Day 36 of 55
So are you wondering how I did with my week "off"? I have to say I am actually quite proud of myself. I started the week by tracking all my food for the first few days. I wasn't trying to stay within a certain number of points or anything, but I was just wanting to see how much I was eating. I continued to weigh myself every day and I was happy to see the scale actually go down throughout the week. By Friday I weighed about .6 less than I had on Monday. I went into the weekend and really let myself go. And you know what? I'm 100% fine with that. The scale this morning was up 1.4 from last Monday and I am more than OK with that. I've had weeks before when I've "let myself go" and will gain 4 pounds in a week. And since that "gain" came just from the weekend, I am confident that a lot of it is water weight and bloat from eating and drinking too much the last couple days. I have no doubt those 1.4 pounds will come off plus more this week.

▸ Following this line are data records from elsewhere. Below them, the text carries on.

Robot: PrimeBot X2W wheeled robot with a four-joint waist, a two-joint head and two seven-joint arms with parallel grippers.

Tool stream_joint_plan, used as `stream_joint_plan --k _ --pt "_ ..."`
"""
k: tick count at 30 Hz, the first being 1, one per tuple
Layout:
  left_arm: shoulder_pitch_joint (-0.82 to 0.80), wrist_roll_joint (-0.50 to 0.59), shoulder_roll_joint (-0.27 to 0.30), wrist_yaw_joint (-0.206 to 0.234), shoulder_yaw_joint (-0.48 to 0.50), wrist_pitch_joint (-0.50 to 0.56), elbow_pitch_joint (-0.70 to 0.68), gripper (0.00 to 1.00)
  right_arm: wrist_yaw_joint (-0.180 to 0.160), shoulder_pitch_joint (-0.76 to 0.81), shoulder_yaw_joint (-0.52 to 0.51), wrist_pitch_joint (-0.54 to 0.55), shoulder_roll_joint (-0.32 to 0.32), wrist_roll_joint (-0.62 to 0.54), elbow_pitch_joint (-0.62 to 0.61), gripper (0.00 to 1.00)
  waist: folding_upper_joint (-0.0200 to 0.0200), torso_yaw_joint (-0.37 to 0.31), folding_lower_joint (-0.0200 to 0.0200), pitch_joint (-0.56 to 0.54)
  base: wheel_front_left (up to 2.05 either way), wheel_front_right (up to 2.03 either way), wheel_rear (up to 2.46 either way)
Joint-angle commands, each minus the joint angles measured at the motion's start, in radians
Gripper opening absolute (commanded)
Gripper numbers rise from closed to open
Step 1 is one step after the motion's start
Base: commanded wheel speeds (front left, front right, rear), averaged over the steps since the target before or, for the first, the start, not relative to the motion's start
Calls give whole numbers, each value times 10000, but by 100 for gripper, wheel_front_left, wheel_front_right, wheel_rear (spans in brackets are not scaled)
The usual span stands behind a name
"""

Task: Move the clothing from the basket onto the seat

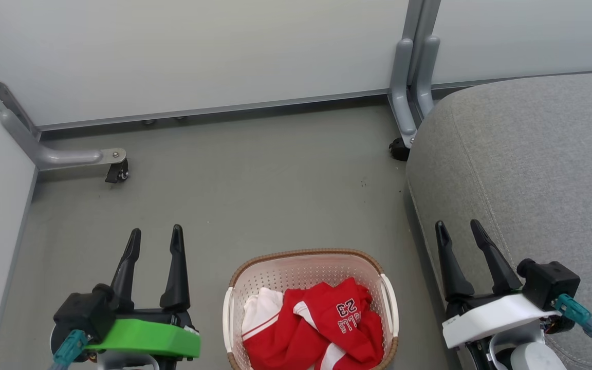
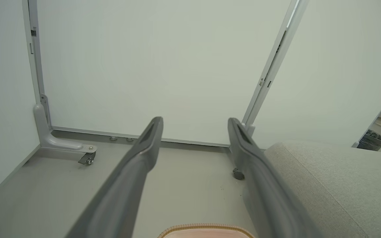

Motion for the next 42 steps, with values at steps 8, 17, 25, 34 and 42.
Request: stream_joint_plan --k 8,17,25,34,42 --pt "175 804 72 80 -195 -225 -177 100 2 164 -60 -235 -53 -788 -148 100 0 -26 0 -26 0 0 0" --pt "252 1536 76 76 -339 -412 -344 100 3 232 -40 -409 -57 -1409 -247 100 0 -24 0 -51 0 0 0" --pt "318 2162 80 45 -447 -547 -484 100 3 284 33 -562 -60 -1963 -313 100 0 -34 0 -31 0 0 0" --pt "383 2838 84 -31 -568 -723 -633 100 2 298 107 -721 -65 -2498 -392 100 0 -74 0 32 0 0 0" --pt "343 2865 83 -75 -566 -697 -585 100 2 301 61 -713 -62 -2382 -404 100 0 -75 0 44 0 0 0"
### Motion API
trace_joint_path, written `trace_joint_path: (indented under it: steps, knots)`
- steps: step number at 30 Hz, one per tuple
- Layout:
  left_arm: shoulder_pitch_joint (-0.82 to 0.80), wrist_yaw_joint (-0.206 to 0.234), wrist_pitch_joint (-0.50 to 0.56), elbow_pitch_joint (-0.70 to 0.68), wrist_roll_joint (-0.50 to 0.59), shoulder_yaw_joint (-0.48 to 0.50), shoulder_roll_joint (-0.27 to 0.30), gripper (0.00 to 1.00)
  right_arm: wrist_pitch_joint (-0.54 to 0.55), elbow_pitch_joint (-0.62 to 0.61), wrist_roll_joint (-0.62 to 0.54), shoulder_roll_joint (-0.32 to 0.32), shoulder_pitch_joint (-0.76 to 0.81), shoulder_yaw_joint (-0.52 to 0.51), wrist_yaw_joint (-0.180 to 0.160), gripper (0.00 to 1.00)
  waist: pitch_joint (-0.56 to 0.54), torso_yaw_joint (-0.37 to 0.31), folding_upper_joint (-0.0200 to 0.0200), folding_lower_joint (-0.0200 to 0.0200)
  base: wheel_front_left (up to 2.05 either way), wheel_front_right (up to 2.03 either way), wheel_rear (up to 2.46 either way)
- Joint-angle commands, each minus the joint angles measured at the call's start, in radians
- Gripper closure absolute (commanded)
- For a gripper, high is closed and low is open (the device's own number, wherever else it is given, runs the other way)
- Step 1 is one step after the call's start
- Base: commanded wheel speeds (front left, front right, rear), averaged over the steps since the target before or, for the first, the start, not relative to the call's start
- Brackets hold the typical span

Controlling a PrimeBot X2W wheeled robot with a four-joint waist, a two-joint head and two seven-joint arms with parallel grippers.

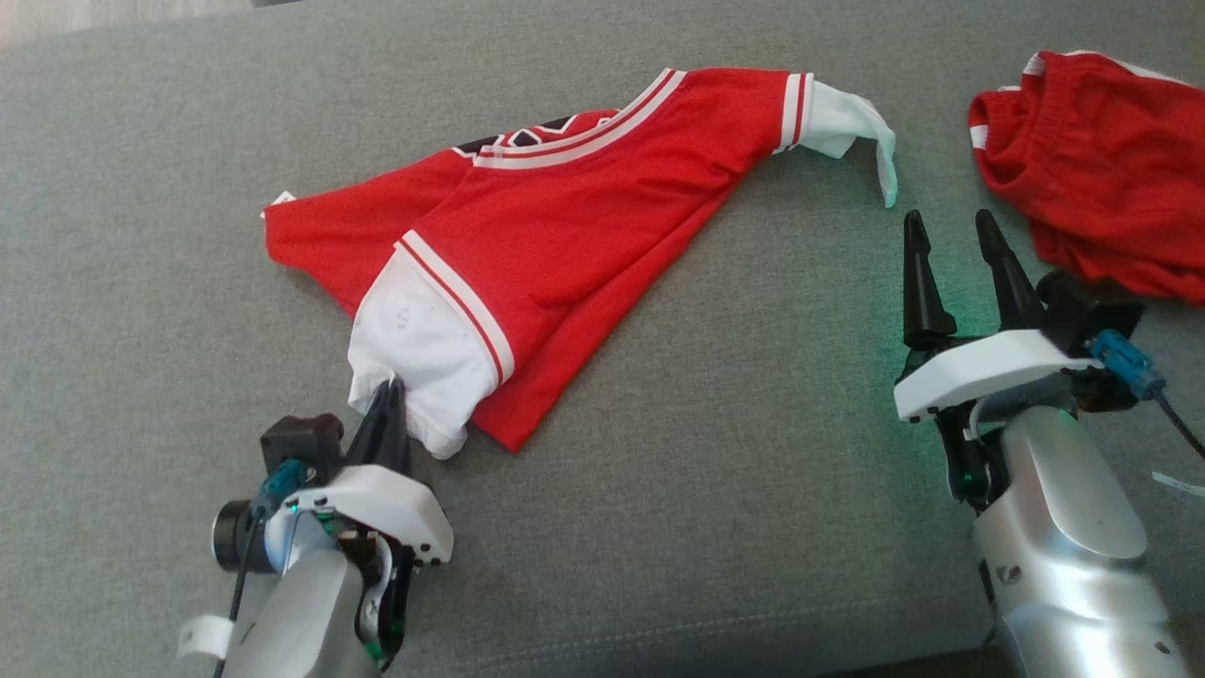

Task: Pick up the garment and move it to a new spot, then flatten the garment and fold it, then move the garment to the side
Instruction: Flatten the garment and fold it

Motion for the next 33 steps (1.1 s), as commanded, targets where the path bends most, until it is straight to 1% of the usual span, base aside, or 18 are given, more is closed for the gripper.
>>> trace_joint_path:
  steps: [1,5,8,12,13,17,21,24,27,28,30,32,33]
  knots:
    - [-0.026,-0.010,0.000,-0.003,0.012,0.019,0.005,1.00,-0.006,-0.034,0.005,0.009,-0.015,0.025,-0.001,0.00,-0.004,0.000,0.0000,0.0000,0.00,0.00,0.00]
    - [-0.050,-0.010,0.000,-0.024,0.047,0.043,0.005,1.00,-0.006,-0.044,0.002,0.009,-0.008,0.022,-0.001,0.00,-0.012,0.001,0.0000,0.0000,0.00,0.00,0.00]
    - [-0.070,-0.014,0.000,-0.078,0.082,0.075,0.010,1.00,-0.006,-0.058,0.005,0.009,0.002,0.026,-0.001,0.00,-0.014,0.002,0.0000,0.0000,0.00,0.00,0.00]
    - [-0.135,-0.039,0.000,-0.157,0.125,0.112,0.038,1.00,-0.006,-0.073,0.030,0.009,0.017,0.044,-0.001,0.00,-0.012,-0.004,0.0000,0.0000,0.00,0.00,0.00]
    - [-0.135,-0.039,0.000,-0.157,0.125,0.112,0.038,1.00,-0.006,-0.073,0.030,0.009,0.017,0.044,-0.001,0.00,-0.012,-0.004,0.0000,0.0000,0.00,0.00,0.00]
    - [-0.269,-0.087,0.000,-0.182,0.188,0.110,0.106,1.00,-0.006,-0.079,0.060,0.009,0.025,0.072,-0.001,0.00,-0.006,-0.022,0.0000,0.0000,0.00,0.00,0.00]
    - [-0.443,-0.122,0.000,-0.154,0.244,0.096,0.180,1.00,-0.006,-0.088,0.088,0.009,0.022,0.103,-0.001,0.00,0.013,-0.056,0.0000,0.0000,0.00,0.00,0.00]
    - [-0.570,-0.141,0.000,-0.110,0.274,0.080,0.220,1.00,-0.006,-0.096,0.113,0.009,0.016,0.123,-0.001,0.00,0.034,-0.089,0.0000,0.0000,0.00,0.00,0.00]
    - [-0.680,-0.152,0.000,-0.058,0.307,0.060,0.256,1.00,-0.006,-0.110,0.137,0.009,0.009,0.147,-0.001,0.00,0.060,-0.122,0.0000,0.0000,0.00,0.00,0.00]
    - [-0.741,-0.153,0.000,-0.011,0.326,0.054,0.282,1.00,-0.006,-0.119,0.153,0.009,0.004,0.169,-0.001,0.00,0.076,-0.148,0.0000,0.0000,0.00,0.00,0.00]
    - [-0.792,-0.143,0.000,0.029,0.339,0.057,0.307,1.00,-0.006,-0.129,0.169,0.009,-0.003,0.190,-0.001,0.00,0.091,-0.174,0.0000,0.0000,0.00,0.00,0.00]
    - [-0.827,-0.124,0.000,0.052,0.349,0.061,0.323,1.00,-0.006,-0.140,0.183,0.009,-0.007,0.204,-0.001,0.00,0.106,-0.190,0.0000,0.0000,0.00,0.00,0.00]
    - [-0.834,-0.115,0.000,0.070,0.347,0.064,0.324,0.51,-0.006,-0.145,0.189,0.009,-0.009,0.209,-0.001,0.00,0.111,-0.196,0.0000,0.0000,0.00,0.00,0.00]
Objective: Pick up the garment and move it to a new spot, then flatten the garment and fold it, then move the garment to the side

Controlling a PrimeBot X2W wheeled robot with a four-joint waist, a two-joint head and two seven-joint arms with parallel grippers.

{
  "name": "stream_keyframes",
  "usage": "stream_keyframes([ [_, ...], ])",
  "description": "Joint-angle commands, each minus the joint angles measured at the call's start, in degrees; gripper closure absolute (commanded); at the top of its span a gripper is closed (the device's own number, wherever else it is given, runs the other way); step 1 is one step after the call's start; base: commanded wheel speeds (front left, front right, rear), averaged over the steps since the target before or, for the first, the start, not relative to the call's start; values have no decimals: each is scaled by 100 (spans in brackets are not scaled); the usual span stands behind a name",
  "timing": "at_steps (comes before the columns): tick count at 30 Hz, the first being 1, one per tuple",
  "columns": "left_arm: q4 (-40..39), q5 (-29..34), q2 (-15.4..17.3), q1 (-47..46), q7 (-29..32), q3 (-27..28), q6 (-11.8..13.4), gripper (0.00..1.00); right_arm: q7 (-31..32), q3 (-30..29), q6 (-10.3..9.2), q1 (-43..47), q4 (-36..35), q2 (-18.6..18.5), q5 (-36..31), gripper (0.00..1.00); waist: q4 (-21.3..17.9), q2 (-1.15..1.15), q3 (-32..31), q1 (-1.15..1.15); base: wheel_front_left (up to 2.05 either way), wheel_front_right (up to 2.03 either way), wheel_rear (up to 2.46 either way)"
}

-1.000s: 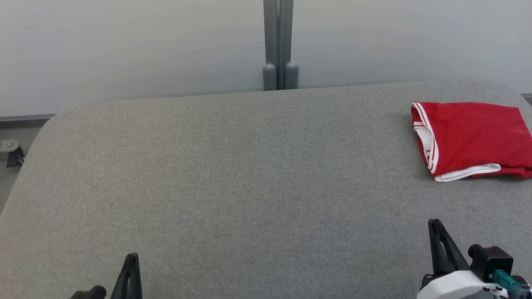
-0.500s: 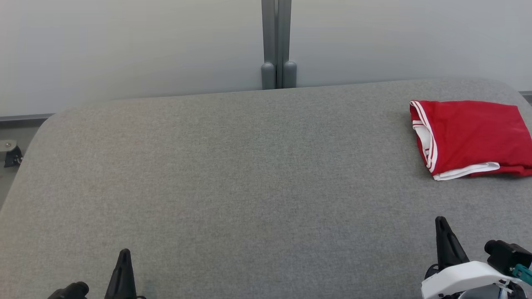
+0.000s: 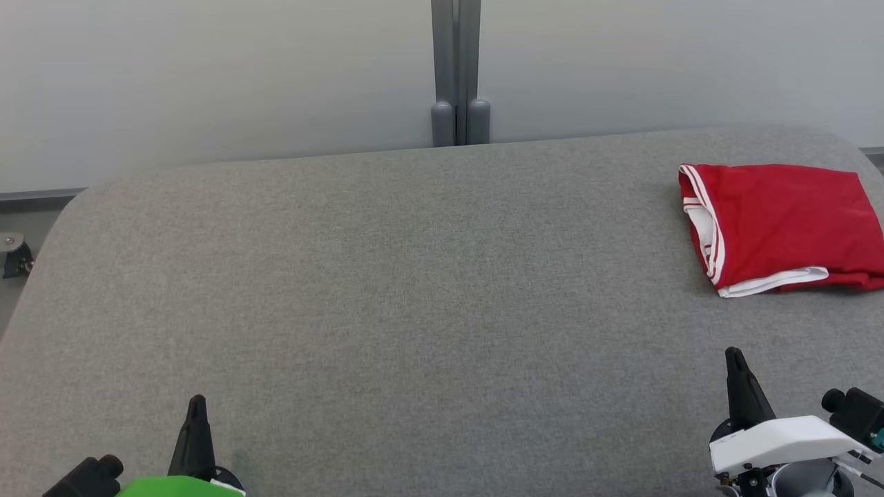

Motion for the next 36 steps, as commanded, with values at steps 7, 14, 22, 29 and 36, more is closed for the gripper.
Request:
stream_keyframes([
  [7,-85,-640,27,-269,159,60,-11,100,164,-37,-2,-226,-66,-32,700,100,-14,0,12,0,0,0,0],
  [14,-92,-1126,30,-355,295,94,-13,100,301,-51,-2,-303,-57,-35,1233,100,-27,0,24,0,0,0,0],
  [22,-99,-1629,32,-449,432,129,-16,100,439,-64,-2,-378,-47,-37,1790,100,-41,0,37,0,0,0,0],
  [29,-105,-2038,35,-530,547,155,-18,100,557,-75,-3,-430,-38,-38,2253,100,-54,0,49,0,0,0,0],
  [36,-111,-2414,37,-602,654,178,-20,100,660,-84,-3,-495,-29,-40,2674,100,-67,0,60,0,0,0,0],
])
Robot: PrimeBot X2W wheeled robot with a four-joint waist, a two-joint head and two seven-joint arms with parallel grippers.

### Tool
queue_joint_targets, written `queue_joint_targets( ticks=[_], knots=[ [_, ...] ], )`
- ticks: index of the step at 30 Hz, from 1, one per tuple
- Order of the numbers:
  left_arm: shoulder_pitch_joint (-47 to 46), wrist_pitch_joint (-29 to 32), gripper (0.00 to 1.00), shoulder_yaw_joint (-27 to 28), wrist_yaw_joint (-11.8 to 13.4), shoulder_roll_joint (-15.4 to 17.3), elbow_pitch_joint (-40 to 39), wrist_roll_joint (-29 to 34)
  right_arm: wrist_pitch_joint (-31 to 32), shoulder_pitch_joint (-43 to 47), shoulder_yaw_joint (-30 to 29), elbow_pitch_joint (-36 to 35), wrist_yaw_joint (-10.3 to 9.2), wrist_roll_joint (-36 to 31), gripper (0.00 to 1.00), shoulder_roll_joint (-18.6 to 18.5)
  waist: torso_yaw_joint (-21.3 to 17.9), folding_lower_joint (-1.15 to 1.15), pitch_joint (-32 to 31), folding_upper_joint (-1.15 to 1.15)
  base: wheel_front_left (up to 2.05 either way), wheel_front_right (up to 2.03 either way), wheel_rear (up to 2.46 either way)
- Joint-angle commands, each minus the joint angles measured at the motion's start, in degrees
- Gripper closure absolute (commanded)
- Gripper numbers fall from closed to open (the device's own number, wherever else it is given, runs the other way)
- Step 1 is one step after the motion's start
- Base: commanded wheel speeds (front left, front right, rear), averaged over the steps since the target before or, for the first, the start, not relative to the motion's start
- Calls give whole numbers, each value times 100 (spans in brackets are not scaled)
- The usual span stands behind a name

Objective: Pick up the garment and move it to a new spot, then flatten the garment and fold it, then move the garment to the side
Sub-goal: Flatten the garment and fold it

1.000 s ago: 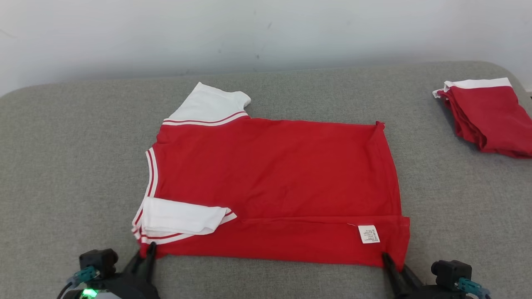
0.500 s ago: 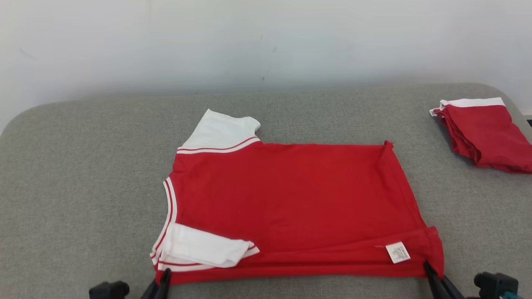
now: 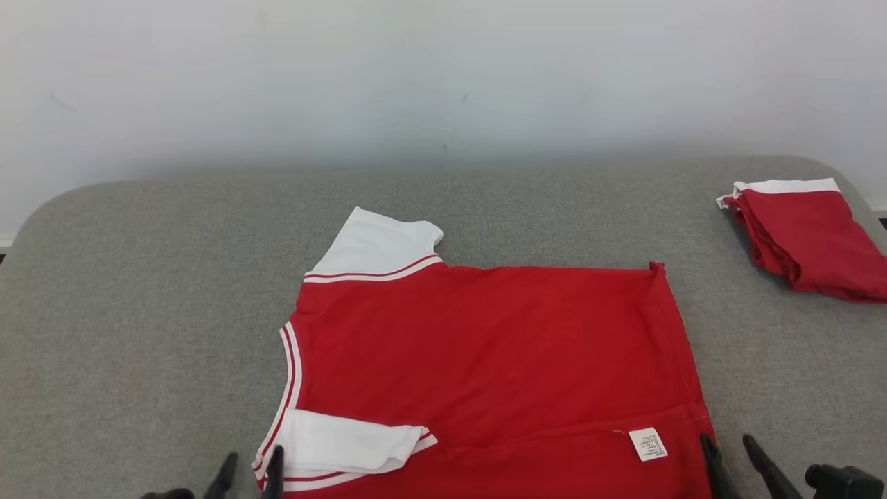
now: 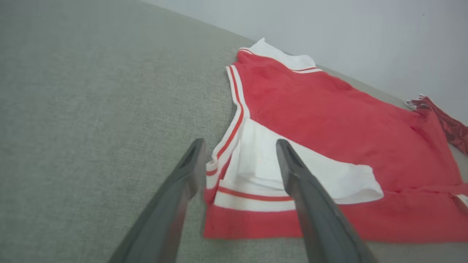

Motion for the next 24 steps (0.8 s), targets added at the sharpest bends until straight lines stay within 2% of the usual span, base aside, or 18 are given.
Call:
queue_joint_targets(
  ticks=[1,7,12,17,24],
  knots=[
    [94,0,0,162,42,-33,-180,141,-56,-22,-131,-115,-18,-139,0,55,-14,0,-46,0,0,0,0],
    [187,-1,0,855,109,-214,-1042,609,-101,-93,-611,-884,-18,-937,0,289,-63,0,-121,0,0,0,0],
    [222,0,0,1260,174,-306,-1580,1148,-101,46,-988,-1526,-18,-1499,0,658,-82,0,-162,0,0,0,0],
    [300,0,0,1423,176,-312,-1858,1682,-101,246,-1153,-1900,-18,-1946,0,889,-51,0,-195,0,0,0,0],
    [549,0,0,1532,99,-409,-2002,1996,-102,575,-1349,-2122,-18,-2211,0,1142,-15,0,-173,0,0,0,0]
  ],
)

There were things I did this week that make me believe I'm actually making changes. For example, on Friday the hubs and I went to lunch because I had been really wanting a burger from Burntwood. When we ended up there I asked him if he wanted to split a burger. We did also split their homemade tator tots appetizer; but every other time we've gone there we've split that appetizer and I would eat the entire burger and fries myself. In a week where I was letting myself basically have all the freedom I wanted, I still chose to split that burger because I knew that the whole burger would be too much and then I wouldn't be happy with myself. When the waiter brought our plates with the burger split and a full serving of fries for each of us I kind of laughed. A big part of the reason I wanted to split the burger was to also split the fries. Fries are one of my biggest weaknesses. I probably ate more than half; but I did not finish my fries! I was able to leave the restaurant feeling full, but not stuffed. It was a great feeling.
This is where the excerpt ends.